Bound by their shared experience in the cataclysm in West Warwick, the survivors of the Station disaster — as well as the friends and relatives of those injured and killed — each have different stories, different outlooks, and different ways of carrying the pain and suffering inflicted on February, 20, 2003.
 
It was on that apparently unremarkable Thursday night, shortly before the start of the war in Iraq, when the seemingly carefree act of going to see Great White, a fading hard-rock act, at the Station, an old roadhouse in the geographic center of Rhode Island, became a nightmare.
 
Great White’s use of pyrotechnics, combined with a clogged main exit, the lack of a sprinkler system, and the cheap foam soundproofing that accelerated the spread of a small initial fire, produced an inferno that turned the Station into a deathtrap within minutes. One hundred people were killed, and more than twice that many hurt.

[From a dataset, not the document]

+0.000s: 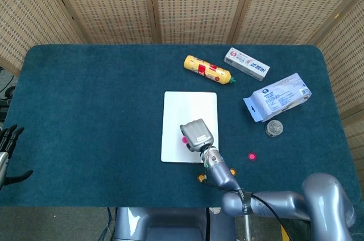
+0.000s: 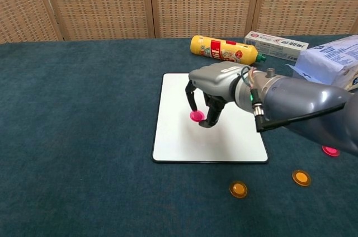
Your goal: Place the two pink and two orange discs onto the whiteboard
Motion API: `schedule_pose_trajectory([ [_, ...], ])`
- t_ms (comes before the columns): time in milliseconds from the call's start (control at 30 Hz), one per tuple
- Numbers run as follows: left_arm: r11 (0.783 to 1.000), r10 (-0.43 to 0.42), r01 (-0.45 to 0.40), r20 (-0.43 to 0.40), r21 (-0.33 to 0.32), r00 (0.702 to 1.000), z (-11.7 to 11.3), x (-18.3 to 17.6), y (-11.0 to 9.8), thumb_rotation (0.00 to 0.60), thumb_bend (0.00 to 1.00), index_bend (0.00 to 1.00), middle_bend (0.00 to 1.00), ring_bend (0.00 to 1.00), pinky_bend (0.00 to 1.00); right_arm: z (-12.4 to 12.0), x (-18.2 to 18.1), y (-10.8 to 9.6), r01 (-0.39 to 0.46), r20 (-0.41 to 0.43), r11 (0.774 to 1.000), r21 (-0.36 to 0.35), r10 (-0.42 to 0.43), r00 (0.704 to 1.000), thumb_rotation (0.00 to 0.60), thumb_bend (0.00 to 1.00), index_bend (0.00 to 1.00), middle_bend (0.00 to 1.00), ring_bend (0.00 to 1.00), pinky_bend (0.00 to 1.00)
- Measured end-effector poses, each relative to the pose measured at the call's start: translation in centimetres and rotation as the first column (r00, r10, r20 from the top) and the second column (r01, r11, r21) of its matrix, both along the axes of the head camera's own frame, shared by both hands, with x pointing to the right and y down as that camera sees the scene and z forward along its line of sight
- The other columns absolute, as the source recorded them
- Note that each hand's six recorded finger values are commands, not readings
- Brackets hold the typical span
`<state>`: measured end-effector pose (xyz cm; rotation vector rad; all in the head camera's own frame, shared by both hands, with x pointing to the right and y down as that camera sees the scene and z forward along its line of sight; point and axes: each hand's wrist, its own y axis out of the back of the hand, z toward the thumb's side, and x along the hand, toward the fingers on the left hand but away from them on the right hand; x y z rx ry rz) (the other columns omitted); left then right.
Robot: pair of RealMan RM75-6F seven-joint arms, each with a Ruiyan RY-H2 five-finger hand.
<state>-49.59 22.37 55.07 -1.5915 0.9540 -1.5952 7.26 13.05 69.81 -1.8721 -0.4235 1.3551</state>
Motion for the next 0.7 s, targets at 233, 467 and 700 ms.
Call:
schedule_pose_trajectory([
  [233, 1.0, -0.001, 0.001, -0.003, -0.005, 1.0, 0.1, -0.1, -0.1, 0.6, 0.0, 0.0, 0.0, 0.0, 0.0, 0.1, -1.8, 1.3, 0.022, 0.004, 1.0, -0.014, -0.022, 1.0, 0.6, 0.16, 0.3, 1.0, 0.93, 1.0],
  [467, 1.0, -0.002, 0.002, -0.005, -0.01, 1.0, 0.2, -0.1, -0.1, 0.6, 0.0, 0.0, 0.0, 0.0, 0.0, -0.9, -0.8, 1.1, 0.032, 0.006, 0.999, 0.017, -0.033, 0.999, 0.6, 0.2, 0.29, 1.0, 0.93, 1.0],
  [700, 1.0, 0.014, -0.014, -0.005, -0.017, 1.0, 0.3, 0.3, 0.1, 0.6, 0.0, 0.0, 0.0, 0.0, 0.0, -1.7, 5.2, 0.6, 0.029, -0.021, 0.998, 0.062, -0.027, 0.999, 0.6, 0.26, 0.37, 1.0, 0.93, 1.0],
])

Five years later, the sheer magnitude of human devastation, the grievances, like those expressed by Kane, and the pending resolution of 10 civil lawsuits in federal court are the main legacies of that terrible night.
 
The encouraging sense of a state coming together in response has long since dissipated, as has the sacred, 9/11-like quality that initially surrounded the tragedy and its aftermath. Even by the first anniversary of the disaster, many survivors expressed a sense of feeling overlooked.
 
This is human nature. We put out of mind and forget nearby unpleasantness and those things perceived as not directly concerning us.
 
Yet the Station nightclub disaster, a half-decade on, is also a story of determination and resilience, of the survivors — many of whom still wrestle with their injuries, a diminished ability to earn a living, and the expense of medical bills — trying to move forward while not being able to put far away the night of the fire.
 
It is for these individuals that a group of musicians will come together at the Dunkin’ Donuts Center next Monday, February 25, in an effort to show that they are not forgotten.